People with shorter attention spans who need more varied stimulation to keep them engaged, and who are more interested in the “big picture” of their surroundings than the small details in front of them, tend to struggle to maintain effortful focus and to sustain motivation for ‘boring’ tasks.
People with especially short attention spans are often diagnosed with ‘Attention Deficit Disorder’. ADD is perhaps better understood as part of the normal diversity of traits in a human population, rather than a ‘disorder’ as such.

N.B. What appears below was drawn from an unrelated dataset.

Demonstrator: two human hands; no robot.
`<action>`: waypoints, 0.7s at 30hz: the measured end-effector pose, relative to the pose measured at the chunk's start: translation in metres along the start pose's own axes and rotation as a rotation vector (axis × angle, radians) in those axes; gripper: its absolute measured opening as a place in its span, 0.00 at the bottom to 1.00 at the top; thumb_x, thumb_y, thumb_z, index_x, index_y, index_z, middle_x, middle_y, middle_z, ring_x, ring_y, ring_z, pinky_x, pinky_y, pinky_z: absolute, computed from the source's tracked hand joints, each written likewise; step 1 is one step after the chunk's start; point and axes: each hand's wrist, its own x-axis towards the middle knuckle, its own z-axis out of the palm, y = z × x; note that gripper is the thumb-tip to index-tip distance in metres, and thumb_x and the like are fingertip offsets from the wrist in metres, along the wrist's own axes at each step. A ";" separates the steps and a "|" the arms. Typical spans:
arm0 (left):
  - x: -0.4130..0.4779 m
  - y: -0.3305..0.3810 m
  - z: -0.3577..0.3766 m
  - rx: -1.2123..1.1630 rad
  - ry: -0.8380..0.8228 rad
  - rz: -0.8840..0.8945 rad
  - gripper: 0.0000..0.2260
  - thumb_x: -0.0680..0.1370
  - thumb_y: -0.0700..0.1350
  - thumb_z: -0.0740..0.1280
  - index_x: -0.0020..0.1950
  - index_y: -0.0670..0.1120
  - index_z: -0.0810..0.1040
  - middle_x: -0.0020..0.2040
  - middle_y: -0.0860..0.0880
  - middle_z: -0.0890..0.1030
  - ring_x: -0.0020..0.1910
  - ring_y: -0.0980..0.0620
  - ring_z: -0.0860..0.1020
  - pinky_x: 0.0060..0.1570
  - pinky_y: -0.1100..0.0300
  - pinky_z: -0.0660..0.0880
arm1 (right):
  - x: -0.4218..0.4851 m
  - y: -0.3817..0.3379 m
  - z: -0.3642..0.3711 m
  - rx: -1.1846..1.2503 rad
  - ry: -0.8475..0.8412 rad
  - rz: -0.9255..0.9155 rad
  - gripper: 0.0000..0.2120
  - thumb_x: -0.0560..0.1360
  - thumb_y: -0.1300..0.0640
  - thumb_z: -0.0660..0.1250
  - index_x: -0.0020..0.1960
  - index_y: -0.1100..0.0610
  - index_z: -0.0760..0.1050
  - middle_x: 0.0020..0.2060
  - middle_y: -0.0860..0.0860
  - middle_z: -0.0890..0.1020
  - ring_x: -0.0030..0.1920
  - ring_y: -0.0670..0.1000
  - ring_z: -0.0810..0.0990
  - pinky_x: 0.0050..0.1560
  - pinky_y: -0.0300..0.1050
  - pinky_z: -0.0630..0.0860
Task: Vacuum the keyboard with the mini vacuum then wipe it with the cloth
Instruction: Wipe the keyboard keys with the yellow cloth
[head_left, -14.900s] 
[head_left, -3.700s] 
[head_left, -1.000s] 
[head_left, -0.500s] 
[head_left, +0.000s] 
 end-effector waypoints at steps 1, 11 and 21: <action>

But having an attention span toward the left hand side of this “bell curve” is disadvantageous when facing the more attention-taxing demands of our skewed modern environment.
Degenerative disease processes such as dementia, and certain kinds of brain damage (especially damage affecting the frontal lobes), can profoundly impair focus, motivation and the ability to be goal-directed. Major mental illnesses like schizophrenia can cause the same kind of severe apathy. Depression too can be temporarily debilitating, due to a loss of the feeling of reward that normally reinforces motivation. A variety of chemicals (street drugs and prescription drugs) can either impair or enhance focus and motivation.
Actually, people who are excessively focused (at the far right end of the attention span ‘bell curve’) have difficulties too. They tend to be finicky, obsessive, inflexible and perfectionistic, and may tend to miss the big picture.
Key parts of the brain’s attention and motivation circuitry involve evolutionarily primitive regions located deep in the brain (mesolimbic circuit) common to many animals, as well as evolutionarily advanced parts of the brain that are more unique to humans and our close primate relatives, located behind your forehead (called the prefrontal cortex).
Human motivational circuitry employs the same mechanistic molecular system common to evolutionarily primitive animals. For example, when the neurotransmitter chemical dopamine is stimulated in the brain, it marks a stimulus as important and attention-worthy, and reinforces behaviour associated with the increase in dopamine. This has a focusing, motivating and rewarding effect. Our goal-directedness is really just a vastly elaborated version of what very much simpler animals and organisms do. So, you might say that our wondrously complex human sense of purpose is an extravagant embellishment of nature – kind of like the peacock tail, shaped entirely by evolutionary pressures into something beautifully elaborate. But like all products of evolution, it is an imperfect biological system and is vulnerable to harsh failure.
Sense of purpose is not just an abstract psychological or philosophical notion. It is a biological function entirely dependent on the physical brain. In humans, all this is enriched by conscious self-awareness, the sense of being a permanent unified self, and the sense of having free will. Our intuitions tell us that surely these must be non-physical qualities. And yet, they too are utterly dependent on imperfect physical processes and are tragically diminished and disassembled by disease or damage. These are topics we will return to in later blogs.